EDIT: I've majorly edited the content of this post since the original to specify my problem:
I am writing a program to download webcomics, and I'm getting this weird error when downloading a page of the comic. The code I am running essentially boils down to the following line followed by the error. I do not know what is causing this error, and it is confusing me greatly.
>>> urllib.request.urlopen("http://abominable.cc/post/47699281401")
Traceback (most recent call last):
File "<stdin>", line 1, in <module>
File "/usr/lib/python3.4/urllib/request.py", line 161, in urlopen
return opener.open(url, data, timeout)
File "/usr/lib/python3.4/urllib/request.py", line 470, in open
response = meth(req, response)
File "/usr/lib/python3.4/urllib/request.py", line 580, in http_response
'http', request, response, code, msg, hdrs)
File "/usr/lib/python3.4/urllib/request.py", line 502, in error
result = self._call_chain(*args)
File "/usr/lib/python3.4/urllib/request.py", line 442, in _call_chain
result = func(*args)
File "/usr/lib/python3.4/urllib/request.py", line 685, in http_error_302
return self.parent.open(new, timeout=req.timeout)
File "/usr/lib/python3.4/urllib/request.py", line 464, in open
response = self._open(req, data)
File "/usr/lib/python3.4/urllib/request.py", line 482, in _open
'_open', req)
File "/usr/lib/python3.4/urllib/request.py", line 442, in _call_chain
result = func(*args)
File "/usr/lib/python3.4/urllib/request.py", line 1211, in http_open
return self.do_open(http.client.HTTPConnection, req)
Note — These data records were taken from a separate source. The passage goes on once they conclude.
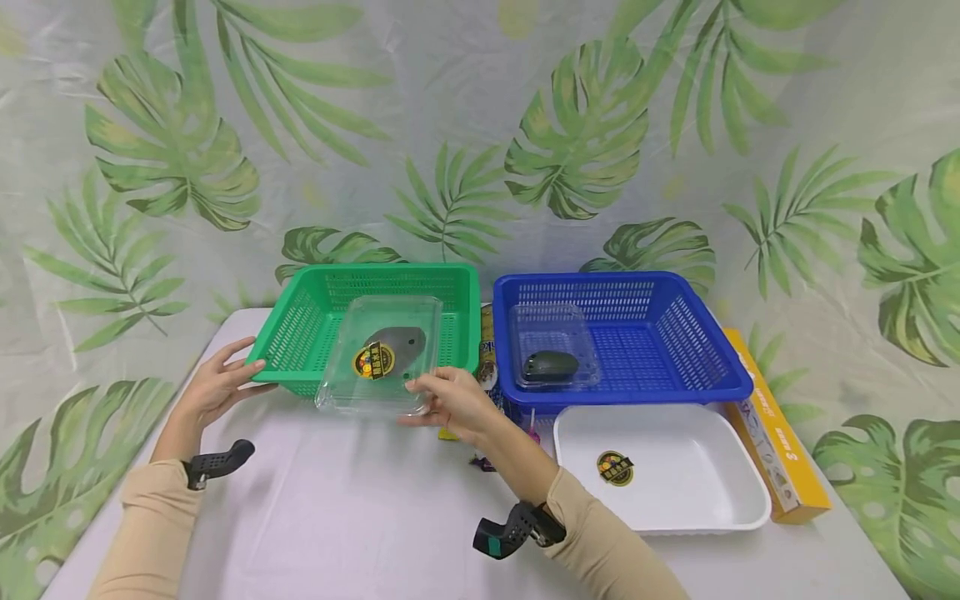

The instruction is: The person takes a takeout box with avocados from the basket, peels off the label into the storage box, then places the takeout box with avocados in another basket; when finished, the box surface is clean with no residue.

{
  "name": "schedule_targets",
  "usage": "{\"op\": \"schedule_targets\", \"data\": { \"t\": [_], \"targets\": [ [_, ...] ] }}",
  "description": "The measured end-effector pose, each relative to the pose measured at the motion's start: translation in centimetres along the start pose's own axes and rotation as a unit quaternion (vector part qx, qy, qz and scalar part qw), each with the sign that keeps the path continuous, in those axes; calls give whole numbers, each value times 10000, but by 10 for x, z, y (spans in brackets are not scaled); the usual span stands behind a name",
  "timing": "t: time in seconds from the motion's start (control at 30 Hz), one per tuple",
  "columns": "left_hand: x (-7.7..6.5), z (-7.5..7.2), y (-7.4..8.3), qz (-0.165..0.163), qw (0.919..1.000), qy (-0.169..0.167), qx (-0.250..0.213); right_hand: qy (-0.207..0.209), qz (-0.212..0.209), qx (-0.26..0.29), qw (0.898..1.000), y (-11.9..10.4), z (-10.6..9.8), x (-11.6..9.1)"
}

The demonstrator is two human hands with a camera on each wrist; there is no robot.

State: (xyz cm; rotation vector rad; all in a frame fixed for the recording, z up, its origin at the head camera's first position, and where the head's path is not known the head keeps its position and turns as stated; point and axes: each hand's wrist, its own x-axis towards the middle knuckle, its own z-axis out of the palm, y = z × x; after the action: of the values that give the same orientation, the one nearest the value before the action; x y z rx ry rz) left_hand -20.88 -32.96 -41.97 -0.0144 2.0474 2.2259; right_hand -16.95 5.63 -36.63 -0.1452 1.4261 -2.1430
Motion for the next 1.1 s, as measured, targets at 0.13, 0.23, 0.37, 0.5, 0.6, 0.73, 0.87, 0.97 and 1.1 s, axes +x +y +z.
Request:
{"op": "schedule_targets", "data": {
  "t": [0.13,0.23,0.37,0.5,0.6,0.73,0.87,0.97,1.1],
  "targets": [
    [0,0,0,27,9999,-8,-109,-196,128,-221,9995,12,-2,-5],
    [-1,-1,1,49,9999,-23,-123,-330,139,-428,9984,20,-2,-10],
    [-2,-1,1,50,9999,-38,-161,-451,155,-693,9965,32,1,-20],
    [-2,-1,0,42,9999,-27,-132,-667,199,-809,9943,43,5,-31],
    [0,-1,0,33,10000,-23,-47,-836,265,-788,9930,52,6,-38],
    [0,-1,-1,1,10000,-7,-45,-891,378,-740,9926,66,7,-42],
    [0,-1,-1,-10,10000,5,-78,-812,499,-764,9925,81,6,-44],
    [0,-1,-1,9,10000,10,-91,-760,609,-743,9925,91,4,-44],
    [-2,0,-1,47,9999,0,-155,-728,665,-670,9929,100,1,-43]
  ]
}}
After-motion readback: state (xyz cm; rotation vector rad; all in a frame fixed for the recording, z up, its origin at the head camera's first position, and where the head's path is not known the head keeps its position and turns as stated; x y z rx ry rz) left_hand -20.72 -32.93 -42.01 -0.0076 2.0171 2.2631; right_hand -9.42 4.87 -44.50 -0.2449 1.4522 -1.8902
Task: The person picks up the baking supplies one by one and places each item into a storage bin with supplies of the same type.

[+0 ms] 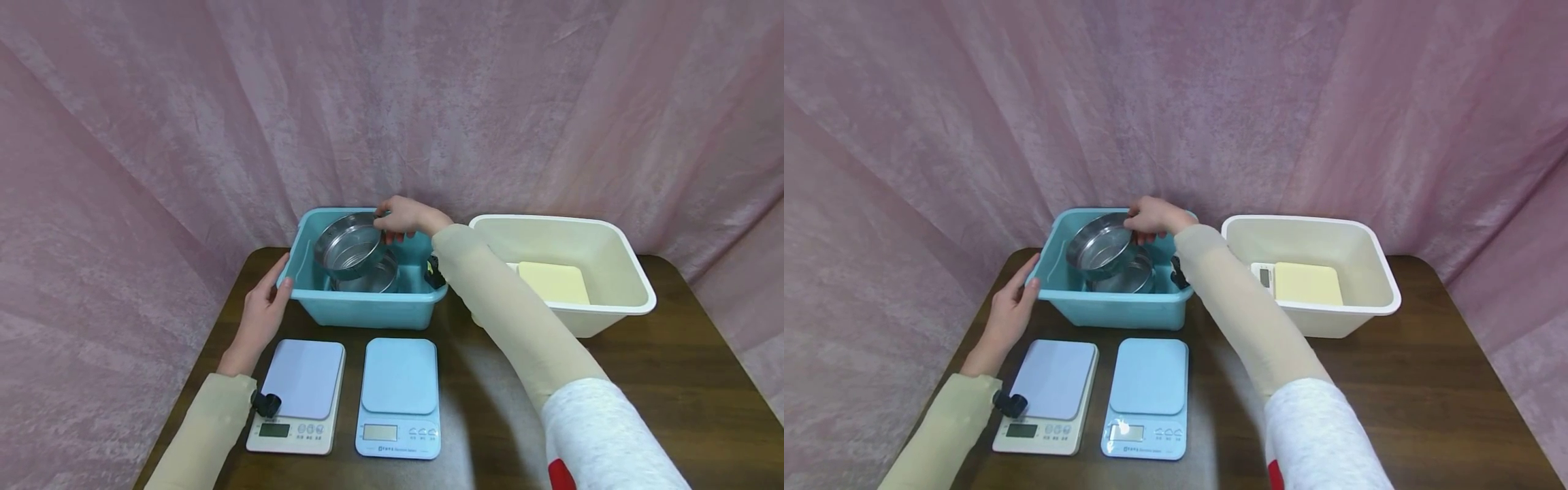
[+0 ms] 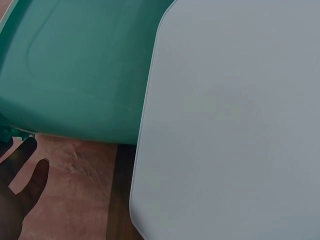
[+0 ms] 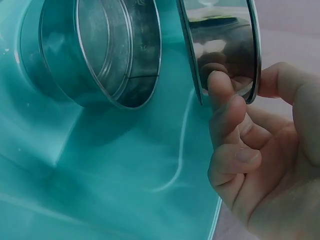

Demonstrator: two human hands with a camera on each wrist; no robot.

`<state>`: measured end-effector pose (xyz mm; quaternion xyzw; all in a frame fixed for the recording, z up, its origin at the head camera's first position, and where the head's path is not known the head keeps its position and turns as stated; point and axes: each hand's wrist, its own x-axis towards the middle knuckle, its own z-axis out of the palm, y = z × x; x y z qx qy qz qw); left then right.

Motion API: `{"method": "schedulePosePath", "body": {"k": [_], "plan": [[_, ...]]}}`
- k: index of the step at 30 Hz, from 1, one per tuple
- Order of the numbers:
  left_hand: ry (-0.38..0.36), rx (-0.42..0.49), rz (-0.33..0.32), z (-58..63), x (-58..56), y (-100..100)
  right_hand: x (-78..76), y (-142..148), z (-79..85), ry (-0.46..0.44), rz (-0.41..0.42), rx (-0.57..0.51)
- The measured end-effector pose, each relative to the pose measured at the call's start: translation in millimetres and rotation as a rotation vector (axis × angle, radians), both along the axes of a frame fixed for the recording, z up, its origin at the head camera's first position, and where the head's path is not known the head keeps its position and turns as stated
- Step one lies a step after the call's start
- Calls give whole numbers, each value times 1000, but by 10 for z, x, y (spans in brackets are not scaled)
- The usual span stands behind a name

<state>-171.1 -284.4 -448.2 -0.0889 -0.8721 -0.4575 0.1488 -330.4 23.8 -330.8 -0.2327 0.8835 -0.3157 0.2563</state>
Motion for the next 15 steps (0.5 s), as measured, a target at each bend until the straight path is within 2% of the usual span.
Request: {"method": "schedulePosePath", "body": {"k": [15], "plan": [[2, 6, -5, -13, -24, 1, 11, -16, -89, -28, 63, 109]]}}
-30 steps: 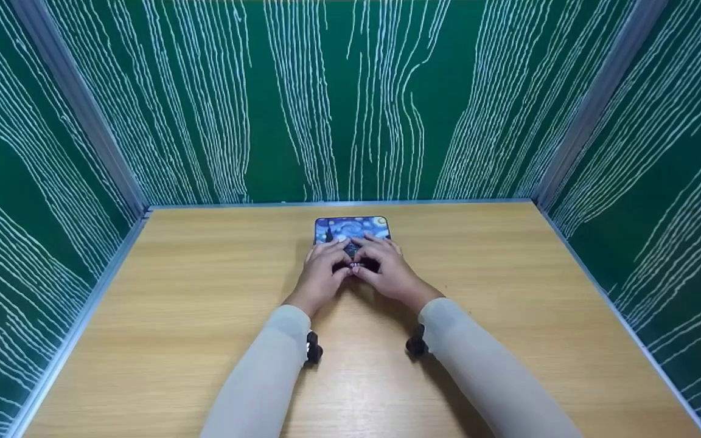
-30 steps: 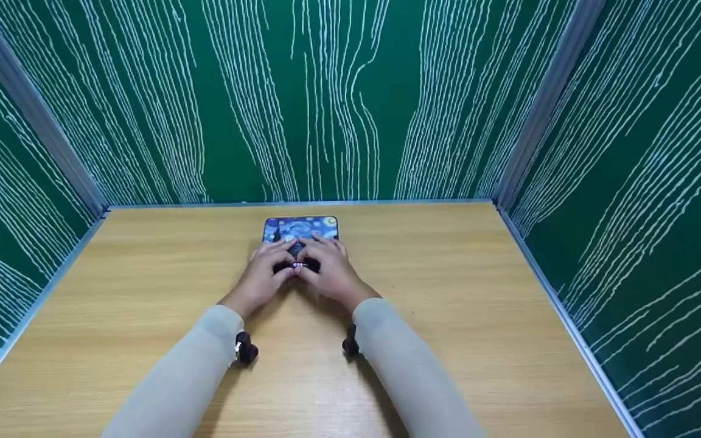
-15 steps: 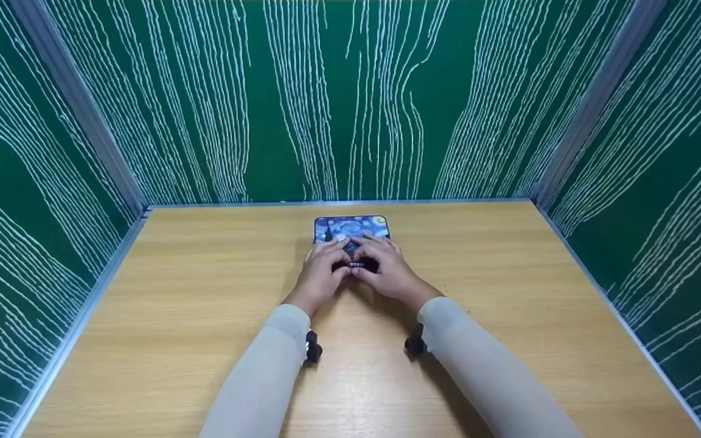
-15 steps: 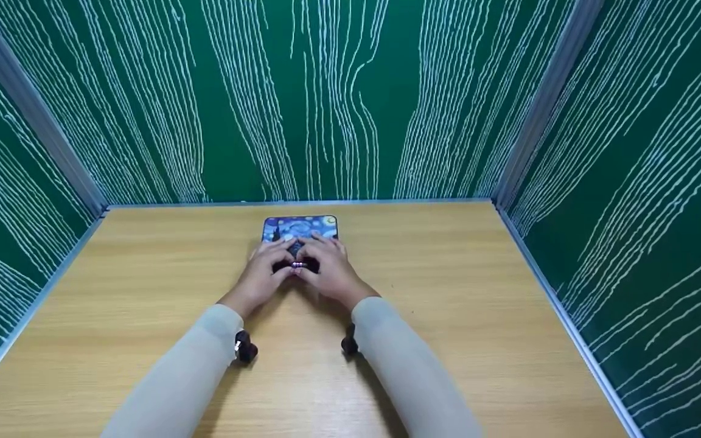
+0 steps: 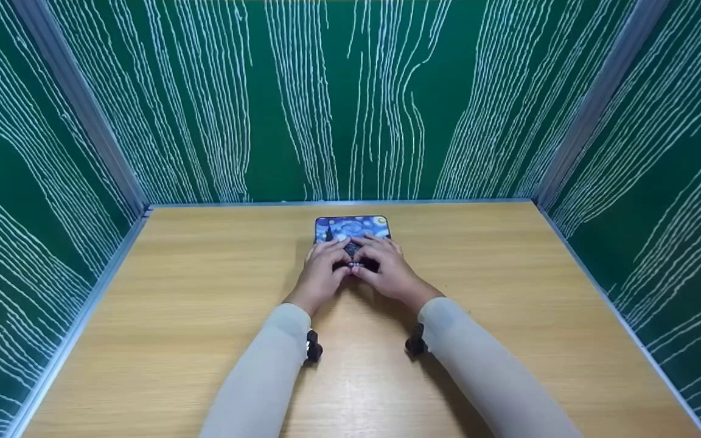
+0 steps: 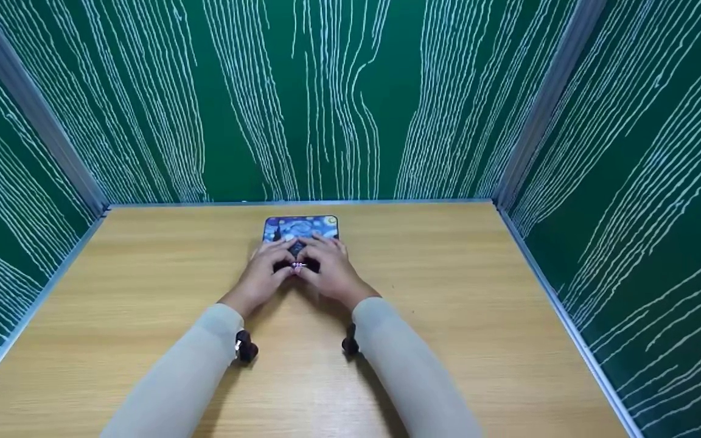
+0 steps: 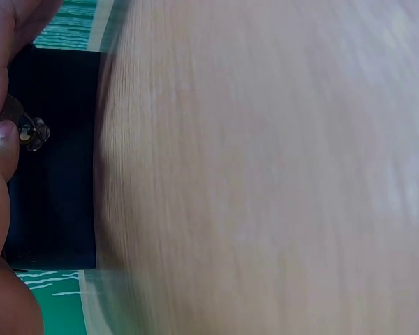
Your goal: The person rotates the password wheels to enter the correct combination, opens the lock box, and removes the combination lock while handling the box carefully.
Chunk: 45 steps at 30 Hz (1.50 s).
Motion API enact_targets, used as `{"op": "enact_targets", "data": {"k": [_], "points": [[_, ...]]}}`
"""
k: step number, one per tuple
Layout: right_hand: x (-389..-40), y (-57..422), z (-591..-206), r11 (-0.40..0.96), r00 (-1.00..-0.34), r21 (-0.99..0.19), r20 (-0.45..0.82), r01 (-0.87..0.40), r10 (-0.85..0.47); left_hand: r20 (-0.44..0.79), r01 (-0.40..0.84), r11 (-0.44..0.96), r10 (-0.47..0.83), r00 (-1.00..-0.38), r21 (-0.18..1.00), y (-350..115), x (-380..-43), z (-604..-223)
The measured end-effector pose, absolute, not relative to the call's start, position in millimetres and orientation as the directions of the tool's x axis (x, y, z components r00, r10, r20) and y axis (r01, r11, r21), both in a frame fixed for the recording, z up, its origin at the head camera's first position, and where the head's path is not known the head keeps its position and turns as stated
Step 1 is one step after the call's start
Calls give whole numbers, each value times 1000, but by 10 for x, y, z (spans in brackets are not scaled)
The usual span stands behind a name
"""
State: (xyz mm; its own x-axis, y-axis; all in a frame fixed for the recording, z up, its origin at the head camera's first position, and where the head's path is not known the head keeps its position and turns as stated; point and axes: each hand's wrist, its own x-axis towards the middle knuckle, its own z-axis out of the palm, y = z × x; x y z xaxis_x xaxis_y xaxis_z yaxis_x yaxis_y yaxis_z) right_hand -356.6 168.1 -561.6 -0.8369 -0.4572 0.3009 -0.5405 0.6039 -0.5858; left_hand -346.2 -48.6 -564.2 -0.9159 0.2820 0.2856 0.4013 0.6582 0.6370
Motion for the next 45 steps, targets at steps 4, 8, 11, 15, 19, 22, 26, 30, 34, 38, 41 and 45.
{"op": "enact_targets", "data": {"k": [4,8,11,15,19,22,26,30,34,38,41,45], "points": [[-3555,1682,-5607,604,-843,-595,292,-530,-452,265,378,656,270,-926,653,-487,-3462,-5638],[-3543,1682,-5599,596,-840,-599,298,-535,-454,242,357,651,263,-934,670,-485,-3452,-5624],[-3539,1680,-5596,599,-842,-600,294,-531,-451,223,340,656,258,-940,674,-483,-3452,-5625],[-3542,1671,-5599,608,-851,-603,280,-517,-445,209,325,660,251,-945,678,-483,-3451,-5629],[-3549,1666,-5602,610,-855,-608,272,-508,-441,196,309,660,241,-951,685,-484,-3447,-5629],[-3547,1669,-5606,611,-858,-610,272,-504,-437,196,308,663,240,-951,682,-484,-3445,-5629],[-3536,1680,-5600,598,-856,-622,275,-505,-437,251,362,650,262,-932,668,-483,-3441,-5624],[-3532,1685,-5598,585,-853,-631,280,-510,-441,284,394,641,272,-919,659,-483,-3433,-5619],[-3535,1686,-5602,593,-852,-621,285,-513,-439,265,376,647,266,-927,663,-480,-3431,-5612],[-3537,1683,-5600,610,-855,-606,278,-510,-438,247,357,650,258,-934,671,-477,-3432,-5613],[-3538,1680,-5599,616,-859,-607,268,-502,-436,241,351,655,256,-936,669,-477,-3435,-5618],[-3540,1681,-5603,608,-861,-619,264,-497,-434,241,349,651,254,-937,674,-475,-3438,-5622]]}}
File "/usr/lib/python3.4/urllib/request.py", line 1183, in do_open
h.request(req.get_method(), req.selector, req.data, headers)
File "/usr/lib/python3.4/http/client.py", line 1137, in request
self._send_request(method, url, body, headers)
File "/usr/lib/python3.4/http/client.py", line 1172, in _send_request
self.putrequest(method, url, **skips)
File "/usr/lib/python3.4/http/client.py", line 1014, in putrequest
self._output(request.encode('ascii'))
UnicodeEncodeError: 'ascii' codec can't encode characters in position 37-38: ordinal not in range(128)
The entirety of my program can be found here: https://github.com/nstephenh/pycomic
I was having the same problem. The root cause is that the remote server isn't playing by the rules. HTTP Headers are supposed to be US-ASCII only but apparently the leading http webservers (apache2, nginx) doesn't care and send direct UTF-8 encoded string.
However in http.client the parse_header function fetch the headers as iso-8859, and the default HTTPRedirectHandler in urllib doesn't care to quote the location or URI header, resulting in the aformentioned error.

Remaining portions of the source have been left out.